As a general rule, we think profitable companies are less risky than companies that lose money. However, sometimes companies receive a one-off boost (or reduction) to their profit, and it’s not always clear whether statutory profits are a good guide, going forward. This article will consider whether Innovations’ (NYSE:PGTI) statutory profits are a good guide to its underlying earnings.
It’s good to see that over the last twelve months Innovations made a profit of US$38.4m on revenue of US$835.8m. Happily, it has grown both its profit and revenue over the last three years (though we note its profit is down over the last year).
See our latest analysis for Innovations
Of course, it is only sensible to look beyond the statutory profits and question how well those numbers represent the sustainable earnings power of the business. This article will focus on the impact unusual items have had on Innovations’ statutory earnings. That might leave you wondering what analysts are forecasting in terms of future profitability. Luckily, you can click here to see an interactive graph depicting future profitability, based on their estimates.

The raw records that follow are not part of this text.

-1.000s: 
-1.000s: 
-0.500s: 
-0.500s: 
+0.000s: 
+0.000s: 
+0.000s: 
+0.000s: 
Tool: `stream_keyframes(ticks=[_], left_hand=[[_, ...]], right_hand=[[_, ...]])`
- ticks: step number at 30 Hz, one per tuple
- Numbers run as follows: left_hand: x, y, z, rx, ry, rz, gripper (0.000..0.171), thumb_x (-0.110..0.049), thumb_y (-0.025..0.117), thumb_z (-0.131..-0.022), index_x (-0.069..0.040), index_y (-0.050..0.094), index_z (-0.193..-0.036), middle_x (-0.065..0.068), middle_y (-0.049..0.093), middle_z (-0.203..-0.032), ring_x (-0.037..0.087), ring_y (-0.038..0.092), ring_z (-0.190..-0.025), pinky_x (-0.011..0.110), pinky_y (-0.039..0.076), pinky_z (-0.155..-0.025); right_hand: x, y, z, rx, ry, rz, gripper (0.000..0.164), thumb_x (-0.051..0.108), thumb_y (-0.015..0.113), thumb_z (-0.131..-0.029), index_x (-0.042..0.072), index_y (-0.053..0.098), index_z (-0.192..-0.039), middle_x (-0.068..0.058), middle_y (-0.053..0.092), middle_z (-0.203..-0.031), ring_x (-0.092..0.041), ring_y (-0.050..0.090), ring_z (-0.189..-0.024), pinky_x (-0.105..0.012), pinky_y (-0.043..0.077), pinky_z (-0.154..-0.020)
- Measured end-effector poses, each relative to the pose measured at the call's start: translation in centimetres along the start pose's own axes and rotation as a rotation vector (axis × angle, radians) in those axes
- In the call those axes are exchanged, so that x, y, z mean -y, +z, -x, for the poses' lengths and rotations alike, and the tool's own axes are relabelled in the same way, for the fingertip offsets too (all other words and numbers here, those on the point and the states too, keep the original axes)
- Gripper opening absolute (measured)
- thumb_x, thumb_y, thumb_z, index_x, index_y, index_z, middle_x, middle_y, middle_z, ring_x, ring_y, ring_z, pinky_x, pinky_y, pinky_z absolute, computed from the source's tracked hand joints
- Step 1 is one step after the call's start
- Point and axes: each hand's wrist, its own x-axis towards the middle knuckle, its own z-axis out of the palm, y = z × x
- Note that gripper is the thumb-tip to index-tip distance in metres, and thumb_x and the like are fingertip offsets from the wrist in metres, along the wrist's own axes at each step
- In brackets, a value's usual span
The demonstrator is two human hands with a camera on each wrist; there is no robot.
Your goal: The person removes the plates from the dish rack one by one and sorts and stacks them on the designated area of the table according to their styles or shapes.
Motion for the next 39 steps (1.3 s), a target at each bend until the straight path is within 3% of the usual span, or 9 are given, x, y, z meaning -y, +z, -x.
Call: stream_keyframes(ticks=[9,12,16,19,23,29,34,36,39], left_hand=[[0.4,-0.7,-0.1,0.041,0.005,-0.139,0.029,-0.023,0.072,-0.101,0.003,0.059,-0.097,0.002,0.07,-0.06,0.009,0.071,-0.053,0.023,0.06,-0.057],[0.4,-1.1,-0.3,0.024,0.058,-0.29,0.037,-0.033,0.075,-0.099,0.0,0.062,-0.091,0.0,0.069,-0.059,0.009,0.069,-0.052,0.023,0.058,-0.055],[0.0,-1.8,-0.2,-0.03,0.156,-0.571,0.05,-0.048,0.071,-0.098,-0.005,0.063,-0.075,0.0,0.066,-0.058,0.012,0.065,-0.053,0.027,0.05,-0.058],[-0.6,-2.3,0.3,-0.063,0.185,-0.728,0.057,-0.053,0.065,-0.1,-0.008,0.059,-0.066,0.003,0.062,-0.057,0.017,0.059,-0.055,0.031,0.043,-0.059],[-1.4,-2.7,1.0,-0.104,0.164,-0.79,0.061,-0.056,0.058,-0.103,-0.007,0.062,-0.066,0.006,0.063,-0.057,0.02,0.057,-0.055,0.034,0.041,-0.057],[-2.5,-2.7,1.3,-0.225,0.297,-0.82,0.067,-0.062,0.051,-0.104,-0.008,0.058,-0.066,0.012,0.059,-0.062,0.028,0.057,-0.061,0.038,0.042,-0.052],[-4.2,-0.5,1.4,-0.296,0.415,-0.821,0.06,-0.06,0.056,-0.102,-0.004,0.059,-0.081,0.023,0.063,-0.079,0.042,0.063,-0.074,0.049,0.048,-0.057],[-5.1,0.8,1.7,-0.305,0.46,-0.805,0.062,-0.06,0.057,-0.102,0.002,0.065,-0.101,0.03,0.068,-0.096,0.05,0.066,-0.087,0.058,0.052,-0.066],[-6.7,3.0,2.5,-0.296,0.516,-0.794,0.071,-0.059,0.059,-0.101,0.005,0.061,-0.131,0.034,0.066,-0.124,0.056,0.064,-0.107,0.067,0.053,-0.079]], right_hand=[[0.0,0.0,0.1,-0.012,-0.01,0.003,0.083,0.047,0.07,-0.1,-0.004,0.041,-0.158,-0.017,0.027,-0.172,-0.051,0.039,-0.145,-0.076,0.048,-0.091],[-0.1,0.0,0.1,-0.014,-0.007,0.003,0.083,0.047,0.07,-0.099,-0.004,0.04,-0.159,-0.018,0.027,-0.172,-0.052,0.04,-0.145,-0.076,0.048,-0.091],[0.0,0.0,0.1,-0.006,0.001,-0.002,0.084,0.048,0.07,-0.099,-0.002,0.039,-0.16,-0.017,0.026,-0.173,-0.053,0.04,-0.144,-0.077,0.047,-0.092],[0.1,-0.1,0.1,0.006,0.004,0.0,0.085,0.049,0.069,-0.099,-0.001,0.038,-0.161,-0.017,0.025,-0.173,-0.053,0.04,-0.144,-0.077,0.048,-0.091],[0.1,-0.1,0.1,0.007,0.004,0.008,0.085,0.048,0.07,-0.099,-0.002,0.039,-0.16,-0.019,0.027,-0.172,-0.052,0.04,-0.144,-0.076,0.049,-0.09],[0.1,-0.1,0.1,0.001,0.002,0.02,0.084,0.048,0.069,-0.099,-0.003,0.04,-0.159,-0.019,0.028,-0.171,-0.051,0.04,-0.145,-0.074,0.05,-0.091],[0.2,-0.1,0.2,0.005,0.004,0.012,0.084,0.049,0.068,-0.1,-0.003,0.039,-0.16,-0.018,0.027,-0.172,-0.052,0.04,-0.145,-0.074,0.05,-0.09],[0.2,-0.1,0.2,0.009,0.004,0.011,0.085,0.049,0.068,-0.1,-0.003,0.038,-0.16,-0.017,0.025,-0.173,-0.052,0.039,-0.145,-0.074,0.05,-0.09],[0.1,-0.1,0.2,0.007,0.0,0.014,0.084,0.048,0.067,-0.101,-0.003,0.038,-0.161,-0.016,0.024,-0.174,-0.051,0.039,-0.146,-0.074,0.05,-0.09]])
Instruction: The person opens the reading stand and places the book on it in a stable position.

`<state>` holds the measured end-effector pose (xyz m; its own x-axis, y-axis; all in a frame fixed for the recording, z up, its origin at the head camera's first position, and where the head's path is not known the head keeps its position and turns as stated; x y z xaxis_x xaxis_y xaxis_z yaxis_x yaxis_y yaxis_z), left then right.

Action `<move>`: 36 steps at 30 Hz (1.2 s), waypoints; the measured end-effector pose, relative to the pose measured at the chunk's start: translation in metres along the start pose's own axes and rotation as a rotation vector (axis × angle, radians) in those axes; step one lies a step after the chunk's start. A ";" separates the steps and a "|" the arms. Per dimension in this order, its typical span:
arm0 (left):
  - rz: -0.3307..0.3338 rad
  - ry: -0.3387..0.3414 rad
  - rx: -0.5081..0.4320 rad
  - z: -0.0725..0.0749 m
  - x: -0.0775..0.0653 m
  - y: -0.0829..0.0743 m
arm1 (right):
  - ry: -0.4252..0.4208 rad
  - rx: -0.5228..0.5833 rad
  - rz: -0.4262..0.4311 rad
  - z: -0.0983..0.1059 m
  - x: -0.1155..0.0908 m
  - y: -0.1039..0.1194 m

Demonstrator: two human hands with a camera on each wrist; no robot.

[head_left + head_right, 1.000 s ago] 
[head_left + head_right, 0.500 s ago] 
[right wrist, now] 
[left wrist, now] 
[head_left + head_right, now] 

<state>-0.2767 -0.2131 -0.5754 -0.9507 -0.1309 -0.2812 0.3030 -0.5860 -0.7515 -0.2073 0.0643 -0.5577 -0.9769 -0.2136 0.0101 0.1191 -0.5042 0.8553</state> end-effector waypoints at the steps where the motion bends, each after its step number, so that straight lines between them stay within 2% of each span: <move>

How Do Unusual Items Influence Profit?
Importantly, our data indicates that Innovations’ profit was reduced by US$16m, due to unusual items, over the last year. While deductions due to unusual items are disappointing in the first instance, there is a silver lining. We looked at thousands of listed companies and found that unusual items are very often one-off in nature. And, after all, that’s exactly what the accounting terminology implies. Assuming those unusual expenses don’t come up again, we’d therefore expect Innovations to produce a higher profit next year, all else being equal.
Our Take On Innovations’ Profit Performance
Unusual items (expenses) detracted from Innovations’ earnings over the last year, but we might see an improvement next year. Because of this, we think Innovations’ earnings potential is at least as good as it seems, and maybe even better! And the EPS is up 32% annually, over the last three years. Of course, we’ve only just scratched the surface when it comes to analysing its earnings; one could also consider margins, forecast growth, and return on investment, among other factors. Keep in mind, when it comes to analysing a stock it’s worth noting the risks involved. You’d be interested to know, that we found 4 warning signs for Innovations and you’ll want to know about these.
This note has only looked at a single factor that sheds light on the nature of Innovations’ profit. But there is always more to discover if you are capable of focussing your mind on minutiae. For example, many people consider a high return on equity as an indication of favorable business economics, while others like to ‘follow the money’ and search out stocks that insiders are buying. So you may wish to see this free collection of companies boasting high return on equity, or this list of stocks that insiders are buying.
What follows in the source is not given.